PROBLEM REQUIREMENTS. Where the word "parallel" shows up in a line below, that line is counted. State how many lines are counted, without any other words.

DATA EXTRACT.
□ □ □ □ □

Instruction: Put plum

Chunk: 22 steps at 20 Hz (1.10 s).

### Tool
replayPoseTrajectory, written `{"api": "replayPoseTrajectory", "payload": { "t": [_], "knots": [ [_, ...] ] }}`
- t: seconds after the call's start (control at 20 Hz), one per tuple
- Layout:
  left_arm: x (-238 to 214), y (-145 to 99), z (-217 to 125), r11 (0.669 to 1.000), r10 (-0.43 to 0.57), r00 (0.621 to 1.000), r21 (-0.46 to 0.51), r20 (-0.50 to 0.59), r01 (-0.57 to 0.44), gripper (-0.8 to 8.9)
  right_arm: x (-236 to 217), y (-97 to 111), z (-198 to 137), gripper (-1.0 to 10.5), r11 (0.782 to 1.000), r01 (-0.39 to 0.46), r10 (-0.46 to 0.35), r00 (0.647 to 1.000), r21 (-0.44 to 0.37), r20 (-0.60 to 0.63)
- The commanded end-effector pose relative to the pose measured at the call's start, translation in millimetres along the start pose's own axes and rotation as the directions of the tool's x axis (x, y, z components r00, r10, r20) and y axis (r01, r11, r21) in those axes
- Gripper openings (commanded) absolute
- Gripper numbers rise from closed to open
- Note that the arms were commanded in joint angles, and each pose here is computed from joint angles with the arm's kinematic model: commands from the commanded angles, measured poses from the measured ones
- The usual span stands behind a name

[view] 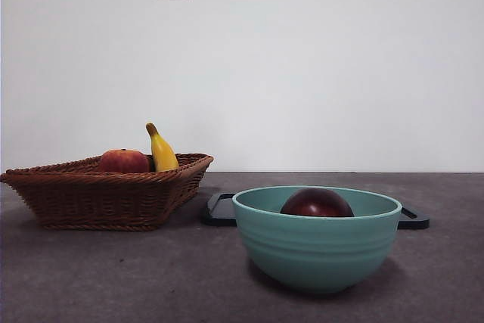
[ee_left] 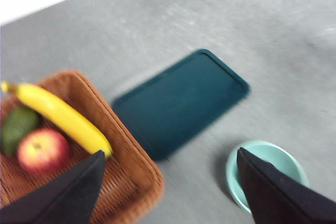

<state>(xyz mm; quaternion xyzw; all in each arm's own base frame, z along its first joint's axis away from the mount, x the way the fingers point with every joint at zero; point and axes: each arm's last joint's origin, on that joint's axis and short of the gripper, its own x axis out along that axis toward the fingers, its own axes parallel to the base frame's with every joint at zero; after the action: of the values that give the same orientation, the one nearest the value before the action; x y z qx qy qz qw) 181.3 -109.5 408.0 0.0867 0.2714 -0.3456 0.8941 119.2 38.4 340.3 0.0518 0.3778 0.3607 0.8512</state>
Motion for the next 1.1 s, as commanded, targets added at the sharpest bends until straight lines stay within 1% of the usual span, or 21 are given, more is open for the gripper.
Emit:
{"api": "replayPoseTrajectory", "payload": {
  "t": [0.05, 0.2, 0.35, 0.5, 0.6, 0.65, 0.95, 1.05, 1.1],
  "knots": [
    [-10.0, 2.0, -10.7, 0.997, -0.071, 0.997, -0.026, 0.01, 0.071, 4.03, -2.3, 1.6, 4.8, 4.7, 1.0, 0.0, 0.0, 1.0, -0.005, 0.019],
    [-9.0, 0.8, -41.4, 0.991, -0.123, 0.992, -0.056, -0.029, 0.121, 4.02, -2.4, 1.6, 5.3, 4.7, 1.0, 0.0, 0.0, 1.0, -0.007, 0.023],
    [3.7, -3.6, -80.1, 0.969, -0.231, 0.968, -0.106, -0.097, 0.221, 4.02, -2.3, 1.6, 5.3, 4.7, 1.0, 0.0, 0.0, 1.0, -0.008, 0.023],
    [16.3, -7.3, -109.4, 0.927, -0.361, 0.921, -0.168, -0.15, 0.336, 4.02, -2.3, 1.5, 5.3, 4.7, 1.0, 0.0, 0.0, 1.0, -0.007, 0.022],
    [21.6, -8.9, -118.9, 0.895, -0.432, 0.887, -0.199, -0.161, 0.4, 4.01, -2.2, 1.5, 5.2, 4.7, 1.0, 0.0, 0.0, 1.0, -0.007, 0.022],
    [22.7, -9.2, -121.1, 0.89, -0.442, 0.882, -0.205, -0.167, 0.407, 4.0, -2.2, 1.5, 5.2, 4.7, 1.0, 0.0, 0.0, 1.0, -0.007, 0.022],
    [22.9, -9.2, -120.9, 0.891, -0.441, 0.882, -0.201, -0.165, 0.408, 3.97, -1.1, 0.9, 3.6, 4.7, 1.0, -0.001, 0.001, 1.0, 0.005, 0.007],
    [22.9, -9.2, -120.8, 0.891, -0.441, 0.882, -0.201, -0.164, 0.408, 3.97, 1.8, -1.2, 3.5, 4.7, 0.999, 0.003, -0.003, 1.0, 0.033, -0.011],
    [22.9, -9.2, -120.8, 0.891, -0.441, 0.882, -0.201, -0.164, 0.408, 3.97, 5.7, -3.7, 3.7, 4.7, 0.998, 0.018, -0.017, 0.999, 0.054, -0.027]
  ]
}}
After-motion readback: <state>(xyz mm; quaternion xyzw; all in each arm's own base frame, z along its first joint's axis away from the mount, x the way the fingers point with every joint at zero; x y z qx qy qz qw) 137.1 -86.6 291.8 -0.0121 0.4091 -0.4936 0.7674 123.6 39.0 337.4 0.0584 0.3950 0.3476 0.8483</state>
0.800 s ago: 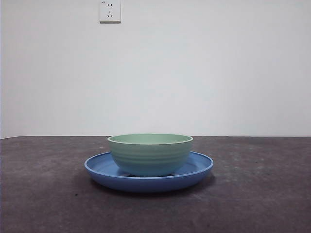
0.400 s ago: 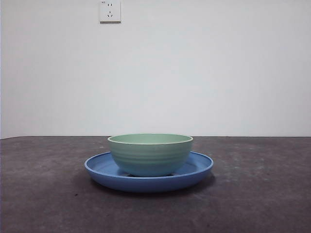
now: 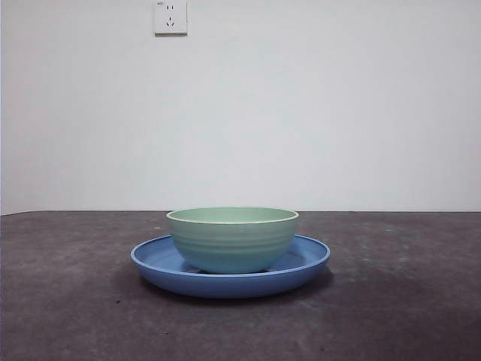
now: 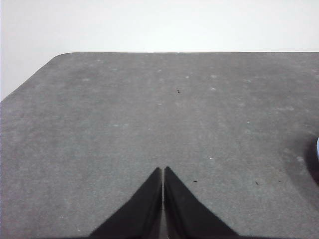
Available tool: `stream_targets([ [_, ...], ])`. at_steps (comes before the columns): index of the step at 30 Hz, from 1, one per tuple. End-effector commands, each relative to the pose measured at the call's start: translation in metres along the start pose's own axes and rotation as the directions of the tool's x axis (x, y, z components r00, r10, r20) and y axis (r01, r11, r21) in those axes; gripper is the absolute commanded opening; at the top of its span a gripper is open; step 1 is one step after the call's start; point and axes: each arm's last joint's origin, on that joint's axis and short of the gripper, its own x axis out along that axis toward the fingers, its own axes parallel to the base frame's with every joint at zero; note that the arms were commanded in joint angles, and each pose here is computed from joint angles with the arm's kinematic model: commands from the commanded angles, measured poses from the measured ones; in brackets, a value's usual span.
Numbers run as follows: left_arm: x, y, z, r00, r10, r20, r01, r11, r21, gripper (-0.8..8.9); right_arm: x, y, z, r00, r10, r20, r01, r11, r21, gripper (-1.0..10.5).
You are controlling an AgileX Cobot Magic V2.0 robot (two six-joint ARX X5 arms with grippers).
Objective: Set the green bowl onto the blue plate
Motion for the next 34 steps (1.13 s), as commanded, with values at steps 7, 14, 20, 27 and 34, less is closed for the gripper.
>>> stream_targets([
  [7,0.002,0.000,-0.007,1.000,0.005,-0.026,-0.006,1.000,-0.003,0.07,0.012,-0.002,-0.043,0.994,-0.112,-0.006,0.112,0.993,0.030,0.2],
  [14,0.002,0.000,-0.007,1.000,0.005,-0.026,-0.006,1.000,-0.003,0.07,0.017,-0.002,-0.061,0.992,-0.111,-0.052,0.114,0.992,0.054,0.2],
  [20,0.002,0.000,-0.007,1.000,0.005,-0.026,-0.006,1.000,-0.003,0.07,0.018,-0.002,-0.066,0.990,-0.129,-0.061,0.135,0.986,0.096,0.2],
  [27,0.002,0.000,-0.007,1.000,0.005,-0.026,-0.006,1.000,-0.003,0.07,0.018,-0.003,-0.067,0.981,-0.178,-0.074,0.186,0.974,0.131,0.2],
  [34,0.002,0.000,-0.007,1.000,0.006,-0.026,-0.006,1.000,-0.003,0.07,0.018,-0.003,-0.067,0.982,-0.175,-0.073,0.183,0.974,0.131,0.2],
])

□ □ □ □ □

TASK OUTPUT. 2